▶ [ABOUT THIS TASK] There is a line containing "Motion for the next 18" in the entries below. Repeat that line and every line after it exactly, and nothing more.

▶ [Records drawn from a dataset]
***

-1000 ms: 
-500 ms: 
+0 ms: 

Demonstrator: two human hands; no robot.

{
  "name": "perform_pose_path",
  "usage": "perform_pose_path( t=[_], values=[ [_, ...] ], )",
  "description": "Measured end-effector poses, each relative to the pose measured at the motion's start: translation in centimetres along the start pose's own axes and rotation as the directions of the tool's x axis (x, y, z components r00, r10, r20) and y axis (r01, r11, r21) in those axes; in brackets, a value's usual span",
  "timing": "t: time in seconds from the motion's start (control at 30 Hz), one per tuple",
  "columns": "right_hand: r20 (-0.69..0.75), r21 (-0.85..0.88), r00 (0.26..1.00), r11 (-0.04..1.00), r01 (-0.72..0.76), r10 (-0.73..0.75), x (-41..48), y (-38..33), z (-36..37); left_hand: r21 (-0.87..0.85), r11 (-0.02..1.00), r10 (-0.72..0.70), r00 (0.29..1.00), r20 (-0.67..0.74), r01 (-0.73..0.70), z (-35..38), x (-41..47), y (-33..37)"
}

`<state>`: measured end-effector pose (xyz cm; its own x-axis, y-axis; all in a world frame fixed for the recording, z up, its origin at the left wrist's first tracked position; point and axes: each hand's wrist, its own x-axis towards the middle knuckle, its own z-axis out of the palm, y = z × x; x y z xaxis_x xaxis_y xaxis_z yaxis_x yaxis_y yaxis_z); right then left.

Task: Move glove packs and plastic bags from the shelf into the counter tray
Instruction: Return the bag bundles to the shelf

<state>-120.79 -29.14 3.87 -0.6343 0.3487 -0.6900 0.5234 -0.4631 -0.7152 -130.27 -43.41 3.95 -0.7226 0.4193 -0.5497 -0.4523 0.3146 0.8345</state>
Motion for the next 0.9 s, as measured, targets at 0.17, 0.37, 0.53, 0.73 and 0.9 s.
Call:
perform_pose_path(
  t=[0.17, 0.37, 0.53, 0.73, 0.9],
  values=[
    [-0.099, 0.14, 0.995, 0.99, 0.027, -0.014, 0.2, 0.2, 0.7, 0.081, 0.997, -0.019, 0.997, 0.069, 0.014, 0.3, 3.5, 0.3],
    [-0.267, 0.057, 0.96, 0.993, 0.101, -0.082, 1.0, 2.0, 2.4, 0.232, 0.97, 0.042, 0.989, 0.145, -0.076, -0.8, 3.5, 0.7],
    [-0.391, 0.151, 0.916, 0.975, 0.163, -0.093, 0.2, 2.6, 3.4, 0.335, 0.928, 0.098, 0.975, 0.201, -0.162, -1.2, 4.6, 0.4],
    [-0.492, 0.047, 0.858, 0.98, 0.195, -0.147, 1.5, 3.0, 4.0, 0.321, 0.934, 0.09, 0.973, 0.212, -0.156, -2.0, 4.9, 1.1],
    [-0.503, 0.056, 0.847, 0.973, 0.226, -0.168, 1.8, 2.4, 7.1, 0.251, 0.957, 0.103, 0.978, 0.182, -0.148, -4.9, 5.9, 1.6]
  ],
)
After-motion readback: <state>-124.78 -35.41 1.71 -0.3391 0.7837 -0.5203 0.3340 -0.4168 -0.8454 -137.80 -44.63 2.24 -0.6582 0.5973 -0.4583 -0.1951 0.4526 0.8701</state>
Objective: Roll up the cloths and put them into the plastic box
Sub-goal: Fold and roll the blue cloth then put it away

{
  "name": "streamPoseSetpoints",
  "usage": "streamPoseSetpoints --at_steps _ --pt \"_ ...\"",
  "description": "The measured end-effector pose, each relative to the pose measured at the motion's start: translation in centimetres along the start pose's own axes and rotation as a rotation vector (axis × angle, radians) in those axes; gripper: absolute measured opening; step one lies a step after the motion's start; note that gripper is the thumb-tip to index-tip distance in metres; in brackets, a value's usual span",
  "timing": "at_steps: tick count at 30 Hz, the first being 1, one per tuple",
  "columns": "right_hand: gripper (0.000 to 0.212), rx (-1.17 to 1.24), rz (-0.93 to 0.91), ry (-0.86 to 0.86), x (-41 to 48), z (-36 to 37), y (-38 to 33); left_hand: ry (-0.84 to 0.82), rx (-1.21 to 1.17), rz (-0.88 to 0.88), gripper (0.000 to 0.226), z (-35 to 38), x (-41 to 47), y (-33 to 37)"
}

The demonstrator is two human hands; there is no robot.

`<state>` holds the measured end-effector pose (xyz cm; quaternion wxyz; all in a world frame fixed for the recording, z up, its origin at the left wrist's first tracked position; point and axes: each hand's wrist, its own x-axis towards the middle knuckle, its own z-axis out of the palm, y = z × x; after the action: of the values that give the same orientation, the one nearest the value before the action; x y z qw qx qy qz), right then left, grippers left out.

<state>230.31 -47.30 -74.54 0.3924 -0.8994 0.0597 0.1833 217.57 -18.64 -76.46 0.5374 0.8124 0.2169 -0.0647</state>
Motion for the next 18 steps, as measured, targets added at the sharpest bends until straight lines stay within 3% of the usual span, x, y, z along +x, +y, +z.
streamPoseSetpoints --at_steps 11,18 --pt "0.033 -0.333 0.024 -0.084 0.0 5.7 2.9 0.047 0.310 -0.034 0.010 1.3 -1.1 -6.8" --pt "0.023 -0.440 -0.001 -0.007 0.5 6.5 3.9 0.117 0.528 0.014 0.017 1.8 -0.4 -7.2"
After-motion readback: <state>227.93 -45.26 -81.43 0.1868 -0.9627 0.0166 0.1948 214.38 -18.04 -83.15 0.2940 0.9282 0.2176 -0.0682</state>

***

▶ [TASK SOLUTION]
Motion for the next 18 steps, as measured, targets added at the sharpest bends until straight lines stay within 3% of the usual span, x, y, z along +x, +y, +z.
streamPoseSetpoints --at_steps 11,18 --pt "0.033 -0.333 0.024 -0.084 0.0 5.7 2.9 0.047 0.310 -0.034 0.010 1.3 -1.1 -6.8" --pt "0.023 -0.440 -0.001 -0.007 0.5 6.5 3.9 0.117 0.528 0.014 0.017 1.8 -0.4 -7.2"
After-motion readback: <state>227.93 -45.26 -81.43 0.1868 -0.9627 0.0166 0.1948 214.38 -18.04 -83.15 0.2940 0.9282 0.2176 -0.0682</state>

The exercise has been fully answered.